* _EXERCISE DIRECTIONS_
Without omission or alteration, write out all of the data.

* _WORKING DATA_
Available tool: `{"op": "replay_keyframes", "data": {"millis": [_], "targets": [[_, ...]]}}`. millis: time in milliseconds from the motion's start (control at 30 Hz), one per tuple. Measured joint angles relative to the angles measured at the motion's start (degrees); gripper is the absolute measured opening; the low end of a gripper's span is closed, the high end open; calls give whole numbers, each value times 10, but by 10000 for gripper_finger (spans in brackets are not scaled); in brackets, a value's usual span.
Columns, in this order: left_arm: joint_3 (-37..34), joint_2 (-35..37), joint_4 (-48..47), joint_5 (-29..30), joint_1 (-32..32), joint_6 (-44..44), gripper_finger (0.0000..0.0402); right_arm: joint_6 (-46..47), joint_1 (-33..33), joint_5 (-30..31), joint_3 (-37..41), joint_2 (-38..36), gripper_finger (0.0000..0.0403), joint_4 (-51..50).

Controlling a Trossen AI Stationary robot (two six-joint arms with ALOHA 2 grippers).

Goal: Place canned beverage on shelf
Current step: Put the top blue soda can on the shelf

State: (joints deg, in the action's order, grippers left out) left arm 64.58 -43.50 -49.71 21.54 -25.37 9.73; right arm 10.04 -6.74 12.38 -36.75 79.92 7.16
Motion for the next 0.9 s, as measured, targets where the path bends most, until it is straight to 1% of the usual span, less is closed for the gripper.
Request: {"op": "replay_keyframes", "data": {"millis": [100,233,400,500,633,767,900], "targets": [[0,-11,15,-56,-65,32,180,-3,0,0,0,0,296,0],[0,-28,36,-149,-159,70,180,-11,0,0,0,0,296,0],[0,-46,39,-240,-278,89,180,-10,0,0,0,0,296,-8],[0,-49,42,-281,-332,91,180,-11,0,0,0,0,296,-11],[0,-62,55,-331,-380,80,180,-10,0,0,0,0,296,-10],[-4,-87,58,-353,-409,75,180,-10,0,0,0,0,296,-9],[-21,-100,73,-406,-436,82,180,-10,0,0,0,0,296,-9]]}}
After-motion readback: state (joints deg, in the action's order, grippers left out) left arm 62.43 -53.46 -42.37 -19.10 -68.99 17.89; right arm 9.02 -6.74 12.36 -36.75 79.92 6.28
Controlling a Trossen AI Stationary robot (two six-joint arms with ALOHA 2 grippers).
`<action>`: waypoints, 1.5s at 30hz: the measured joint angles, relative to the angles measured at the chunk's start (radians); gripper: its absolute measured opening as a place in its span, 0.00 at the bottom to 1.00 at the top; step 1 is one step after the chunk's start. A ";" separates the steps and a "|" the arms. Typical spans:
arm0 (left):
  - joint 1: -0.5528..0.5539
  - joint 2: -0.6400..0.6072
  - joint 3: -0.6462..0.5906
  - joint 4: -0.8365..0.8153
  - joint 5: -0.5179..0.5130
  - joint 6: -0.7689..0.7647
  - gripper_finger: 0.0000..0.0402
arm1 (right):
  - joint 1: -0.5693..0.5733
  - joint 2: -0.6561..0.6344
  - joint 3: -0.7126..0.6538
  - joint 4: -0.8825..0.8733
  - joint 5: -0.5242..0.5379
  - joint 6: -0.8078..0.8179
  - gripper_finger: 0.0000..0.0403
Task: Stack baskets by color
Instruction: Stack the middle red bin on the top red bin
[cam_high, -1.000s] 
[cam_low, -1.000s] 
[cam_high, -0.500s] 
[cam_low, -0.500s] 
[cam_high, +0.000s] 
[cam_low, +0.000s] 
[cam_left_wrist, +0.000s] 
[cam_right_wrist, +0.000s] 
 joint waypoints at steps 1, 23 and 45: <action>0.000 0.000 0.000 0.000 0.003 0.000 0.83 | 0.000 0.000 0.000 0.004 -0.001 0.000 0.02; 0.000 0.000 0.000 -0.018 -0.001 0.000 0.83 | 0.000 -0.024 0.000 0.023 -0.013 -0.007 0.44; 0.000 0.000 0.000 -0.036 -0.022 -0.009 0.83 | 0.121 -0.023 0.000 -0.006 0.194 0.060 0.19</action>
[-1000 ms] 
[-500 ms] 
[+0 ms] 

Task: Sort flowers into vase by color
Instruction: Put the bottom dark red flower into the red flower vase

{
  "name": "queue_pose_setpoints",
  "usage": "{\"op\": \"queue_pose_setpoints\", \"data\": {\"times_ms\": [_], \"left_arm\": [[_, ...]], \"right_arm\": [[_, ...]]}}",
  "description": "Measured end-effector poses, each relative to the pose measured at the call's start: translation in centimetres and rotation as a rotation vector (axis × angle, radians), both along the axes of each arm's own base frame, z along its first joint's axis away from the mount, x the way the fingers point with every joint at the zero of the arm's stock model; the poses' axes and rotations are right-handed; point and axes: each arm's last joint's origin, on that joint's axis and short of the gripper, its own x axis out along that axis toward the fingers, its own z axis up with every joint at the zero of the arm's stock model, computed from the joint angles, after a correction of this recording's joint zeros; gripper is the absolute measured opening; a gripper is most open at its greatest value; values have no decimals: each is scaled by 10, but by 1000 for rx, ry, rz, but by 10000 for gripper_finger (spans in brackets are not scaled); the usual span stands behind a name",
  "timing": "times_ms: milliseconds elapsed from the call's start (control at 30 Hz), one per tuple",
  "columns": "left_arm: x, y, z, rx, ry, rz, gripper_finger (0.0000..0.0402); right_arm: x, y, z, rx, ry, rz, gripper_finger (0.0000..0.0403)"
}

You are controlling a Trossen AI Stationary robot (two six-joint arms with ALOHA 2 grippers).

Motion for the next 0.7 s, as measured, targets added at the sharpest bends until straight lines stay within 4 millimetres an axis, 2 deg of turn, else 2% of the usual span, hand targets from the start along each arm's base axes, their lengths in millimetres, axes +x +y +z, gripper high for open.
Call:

* _RESPONSE_
Available tool: `{"op": "replay_keyframes", "data": {"millis": [_], "targets": [[_, ...]]}}`. millis: time in milliseconds from the motion's start (control at 30 Hz), one per tuple. Measured joint angles relative to the angles measured at the motion's start (degrees); gripper is the absolute measured opening; the low end of a gripper's span is closed, the high end open; calls give whole numbers, each value times 10, but by 10000 for gripper_finger (spans in brackets are not scaled); in brackets, a value's usual span.
Columns, in this order: left_arm: joint_3 (-37..34), joint_2 (-35..37), joint_4 (-48..47), joint_5 (-29..30), joint_1 (-32..32), joint_6 (-44..44), gripper_finger (0.0000..0.0402); right_arm: joint_6 (-46..47), joint_1 (-33..33), joint_5 (-30..31), joint_3 (-37..41), joint_2 (-38..36), gripper_finger (0.0000..0.0403), joint_4 (-51..50).

Controlling a Trossen AI Stationary robot (two six-joint arms with ALOHA 2 grippers).

Goal: Place canned beverage on shelf
Current step: Put the top blue soda can on the shelf

State: (joints deg, in the action's order, grippers left out) left arm 64.58 -43.50 -49.71 21.54 -25.37 9.73; right arm 10.04 -6.74 12.38 -36.75 79.92 7.16
Motion for the next 0.9 s, as measured, targets where the path bends most, until it is straight to 1% of the usual span, less is closed for the gripper.
Request: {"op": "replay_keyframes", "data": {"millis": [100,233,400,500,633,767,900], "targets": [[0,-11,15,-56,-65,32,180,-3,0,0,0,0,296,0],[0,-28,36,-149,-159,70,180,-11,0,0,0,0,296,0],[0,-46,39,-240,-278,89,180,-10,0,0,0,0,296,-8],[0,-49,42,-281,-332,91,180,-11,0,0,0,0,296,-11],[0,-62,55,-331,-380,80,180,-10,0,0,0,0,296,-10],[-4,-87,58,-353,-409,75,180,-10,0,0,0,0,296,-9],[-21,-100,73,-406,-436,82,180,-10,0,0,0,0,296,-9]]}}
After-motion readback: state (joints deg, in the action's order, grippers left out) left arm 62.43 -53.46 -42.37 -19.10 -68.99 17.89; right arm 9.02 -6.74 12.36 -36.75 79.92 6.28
Controlling a Trossen AI Stationary robot (two six-joint arms with ALOHA 2 grippers).
`<action>`: waypoints, 1.5s at 30hz: the measured joint angles, relative to the angles measured at the chunk's start (radians); gripper: its absolute measured opening as a place in its span, 0.00 at the bottom to 1.00 at the top; step 1 is one step after the chunk's start. A ";" separates the steps and a "|" the arms. Typical spans:
arm0 (left):
  - joint 1: -0.5528..0.5539
  - joint 2: -0.6400..0.6072
  - joint 3: -0.6462..0.5906
  - joint 4: -0.8365..0.8153
  - joint 5: -0.5179..0.5130
  - joint 6: -0.7689..0.7647
  - gripper_finger: 0.0000..0.0402
arm1 (right):
  - joint 1: -0.5693..0.5733
  - joint 2: -0.6561..0.6344
  - joint 3: -0.7126..0.6538
  - joint 4: -0.8825..0.8733
  - joint 5: -0.5242..0.5379
  - joint 6: -0.8078..0.8179
  - gripper_finger: 0.0000..0.0403
Task: Stack baskets by color
Instruction: Stack the middle red bin on the top red bin
[cam_high, -1.000s] 
[cam_low, -1.000s] 
[cam_high, -0.500s] 
[cam_low, -0.500s] 
[cam_high, +0.000s] 
[cam_low, +0.000s] 
[cam_left_wrist, +0.000s] 
[cam_right_wrist, +0.000s] 
 joint waypoints at steps 1, 23 and 45: <action>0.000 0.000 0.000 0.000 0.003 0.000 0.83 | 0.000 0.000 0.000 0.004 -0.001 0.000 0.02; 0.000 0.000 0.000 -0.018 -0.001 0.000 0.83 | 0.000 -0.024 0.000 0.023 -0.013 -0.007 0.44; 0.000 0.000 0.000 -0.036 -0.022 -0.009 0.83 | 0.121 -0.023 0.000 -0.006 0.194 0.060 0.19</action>
[-1000 ms] 
[-500 ms] 
[+0 ms] 

Task: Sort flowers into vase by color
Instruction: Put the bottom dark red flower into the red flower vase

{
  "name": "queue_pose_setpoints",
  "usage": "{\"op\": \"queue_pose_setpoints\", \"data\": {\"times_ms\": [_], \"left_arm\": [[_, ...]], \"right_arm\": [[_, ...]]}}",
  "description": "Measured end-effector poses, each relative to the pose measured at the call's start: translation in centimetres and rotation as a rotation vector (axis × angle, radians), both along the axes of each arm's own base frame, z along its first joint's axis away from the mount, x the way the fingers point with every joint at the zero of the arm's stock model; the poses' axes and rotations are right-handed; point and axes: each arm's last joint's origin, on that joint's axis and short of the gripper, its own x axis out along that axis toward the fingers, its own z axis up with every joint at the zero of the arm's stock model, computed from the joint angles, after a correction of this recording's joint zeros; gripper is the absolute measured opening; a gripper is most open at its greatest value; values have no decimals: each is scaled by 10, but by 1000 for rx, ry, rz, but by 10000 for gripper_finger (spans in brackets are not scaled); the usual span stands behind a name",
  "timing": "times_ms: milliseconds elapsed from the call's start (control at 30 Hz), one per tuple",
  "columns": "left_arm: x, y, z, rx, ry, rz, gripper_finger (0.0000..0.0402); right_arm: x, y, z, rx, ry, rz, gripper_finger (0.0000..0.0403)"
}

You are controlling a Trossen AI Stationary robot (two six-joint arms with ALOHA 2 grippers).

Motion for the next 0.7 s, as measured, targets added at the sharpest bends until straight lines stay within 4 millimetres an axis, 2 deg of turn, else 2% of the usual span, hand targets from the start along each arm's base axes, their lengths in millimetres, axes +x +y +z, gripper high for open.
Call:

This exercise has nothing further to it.